Price alone cannot prove that one surgical option is safe or that another will produce a better outcome. However, choosing surgery based only on price can expose you to costs that were not obvious at the beginning.
Before you agree to a price, verify:
- Which doctor will complete the surgery and whether they have recognized specialist training.
- Where the surgery will take place and whether the facility is properly accredited.
- The qualifications of the anesthesia provider and the staff supervising recovery.
- Whether the estimate includes taxes, medical supplies, facility charges, and follow-up care.
- How deposits and fees are handled when surgery cannot proceed as planned.
- The process for obtaining medical help after hours if complications arise.
- Whether a revision requires new charges for the surgeon, anesthesia, operating room, or supplies.
Paying the greatest amount is not the objective. Patients should understand the services included and assess whether the surgeon, surgical setting, planned procedure, and follow-up process meet proper standards.
How to Get an Accurate Cosmetic Surgery Quote
Website pricing can help with initial budgeting, although it does not replace an individual surgical consultation. An accurate quote usually follows an in-person or virtual consultation and may require a physical examination before it is finalized.

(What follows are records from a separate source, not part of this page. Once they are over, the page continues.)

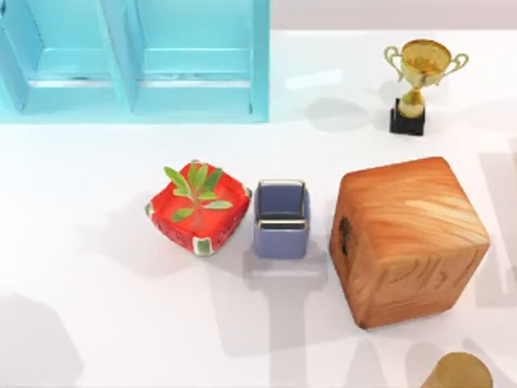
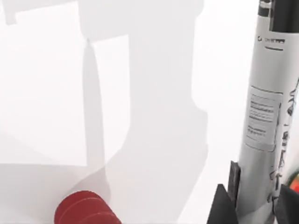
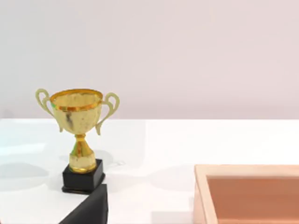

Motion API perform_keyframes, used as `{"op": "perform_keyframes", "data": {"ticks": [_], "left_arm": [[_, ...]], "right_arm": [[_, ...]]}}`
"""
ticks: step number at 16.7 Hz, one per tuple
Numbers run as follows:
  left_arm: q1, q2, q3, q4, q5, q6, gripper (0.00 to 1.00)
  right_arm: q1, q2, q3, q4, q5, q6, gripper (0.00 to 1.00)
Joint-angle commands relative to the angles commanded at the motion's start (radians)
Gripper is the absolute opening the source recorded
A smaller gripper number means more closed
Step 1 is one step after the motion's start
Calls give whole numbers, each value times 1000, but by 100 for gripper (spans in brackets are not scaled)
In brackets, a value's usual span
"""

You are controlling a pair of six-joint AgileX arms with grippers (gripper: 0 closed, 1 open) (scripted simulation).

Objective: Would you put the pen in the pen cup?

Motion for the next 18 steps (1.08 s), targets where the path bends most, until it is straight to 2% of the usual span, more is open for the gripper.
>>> {"op": "perform_keyframes", "data": {"ticks": [6,8,10,12,14,16,18], "left_arm": [[-7,8,4,8,-12,4,0],[-30,35,17,50,-63,13,0],[-83,83,39,128,-155,29,0],[-171,145,69,241,-288,48,0],[-294,215,105,387,-460,68,0],[-446,292,143,559,-673,88,0],[-628,371,174,746,-921,106,0]], "right_arm": [[0,0,0,0,0,0,100],[0,0,0,0,0,0,100],[0,0,0,0,0,0,100],[0,0,0,0,0,0,100],[0,0,0,0,0,0,100],[0,0,0,0,0,0,100],[0,0,0,0,0,0,100]]}}
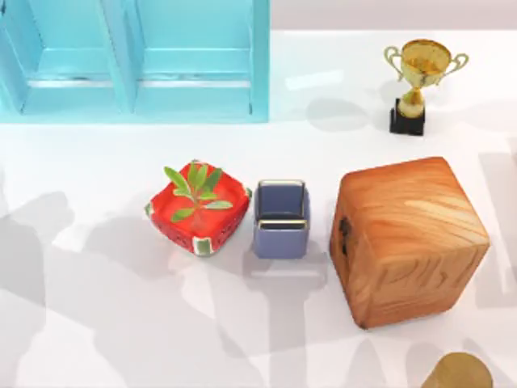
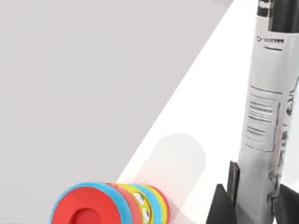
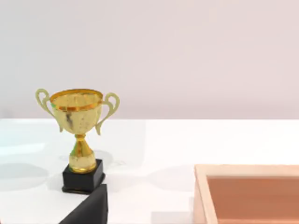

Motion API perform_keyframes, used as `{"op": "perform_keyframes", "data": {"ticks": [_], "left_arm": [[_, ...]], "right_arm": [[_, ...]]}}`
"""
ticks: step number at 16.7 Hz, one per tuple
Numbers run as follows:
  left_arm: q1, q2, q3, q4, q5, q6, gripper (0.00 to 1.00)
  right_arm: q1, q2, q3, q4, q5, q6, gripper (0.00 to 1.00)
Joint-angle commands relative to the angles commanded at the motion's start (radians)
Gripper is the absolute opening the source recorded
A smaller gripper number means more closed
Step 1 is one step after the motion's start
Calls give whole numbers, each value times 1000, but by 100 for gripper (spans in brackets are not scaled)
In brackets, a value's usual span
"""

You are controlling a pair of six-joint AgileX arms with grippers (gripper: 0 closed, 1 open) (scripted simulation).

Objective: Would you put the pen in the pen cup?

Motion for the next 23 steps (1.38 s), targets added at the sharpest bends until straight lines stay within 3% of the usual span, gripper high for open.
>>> {"op": "perform_keyframes", "data": {"ticks": [4,6,9,11,14,16,22,23], "left_arm": [[-438,147,40,404,-521,28,0],[-669,216,47,604,-739,38,0],[-984,309,60,885,-995,41,0],[-1158,363,71,1045,-1118,38,0],[-1349,423,83,1228,-1233,26,0],[-1427,445,83,1302,-1262,18,0],[-1470,455,80,1342,-1267,12,0],[-1466,479,121,1307,-1214,15,0]], "right_arm": [[0,0,0,0,0,0,100],[0,0,0,0,0,0,100],[0,0,0,0,0,0,100],[0,0,0,0,0,0,100],[0,0,0,0,0,0,100],[0,0,0,0,0,0,100],[0,0,0,0,0,0,100],[0,0,0,0,0,0,100]]}}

Prepare information about your medications, supplements, allergies, medical conditions, prior surgeries, and any nicotine use. This information helps determine the safest surgical approach and whether further medical testing is required.
Ask for the quote in writing and check how long it remains valid. Changes to the surgical plan, added procedures, implant selection, or a later booking date can affect the final amount.
What to Ask Before Accepting a Surgical Quote
- Is the stated price intended to cover the complete procedure?
- Will Canadian sales taxes be added to this amount?
- Does the fee include anesthesia and the operating facility?
- Are implants, garments, and medical supplies included?
- Are all routine follow-up appointments part of the fee?
- Will medications or preoperative laboratory tests cost more?
- What is the deposit and cancellation policy?
- Are accommodation and nursing fees added for an overnight recovery stay?
- Am I responsible for additional medical care if complications develop?
- Would a revision involve new surgeon, anesthesia, or facility charges?
How to Budget for Cosmetic Surgery
Financial planning should begin with the all-in cost, not a headline starting price. Add taxes, recovery supplies, travel, household help, and income lost during time away from work.
Patients may benefit from setting aside extra funds beyond the planned budget. Illness, abnormal preoperative results, medication adjustments, or personal issues may cause the surgical date to change. Some patients need a longer recovery period than anticipated.
Cosmetic surgery should not create pressure to skip essential expenses or accept financing you do not understand. Waiting to build savings, evaluate qualified surgeons, and understand the total expense may support a safer and more comfortable choice.
Understanding the Real Cost of Cosmetic Surgery in Canada
No universal fee applies to every cosmetic procedure or patient in Canada. A limited blepharoplasty requires a very different level of surgical planning, anesthesia, operating room time, recovery, and aftercare than a complete mommy makeover.
For a single major cosmetic procedure, many Canadian patients can expect to pay approximately $7,000 to $25,000. Minor procedures may be less expensive, but combined operations, complex facial surgery, revision treatment, and body contouring after major weight loss can surpass $30,000 or $40,000.
The best quote is a detailed written document based on your individual operation rather than a generic starting price. A complete quote explains the covered fees, additional expenses, tax status, and the financial process for complications or corrective surgery.
Cost matters, but it should be considered together with surgeon qualifications, facility standards, anesthesia care, procedure-specific experience, realistic expectations, and access to follow-up care. Reviewing each of these considerations can support a better-informed cosmetic surgery decision.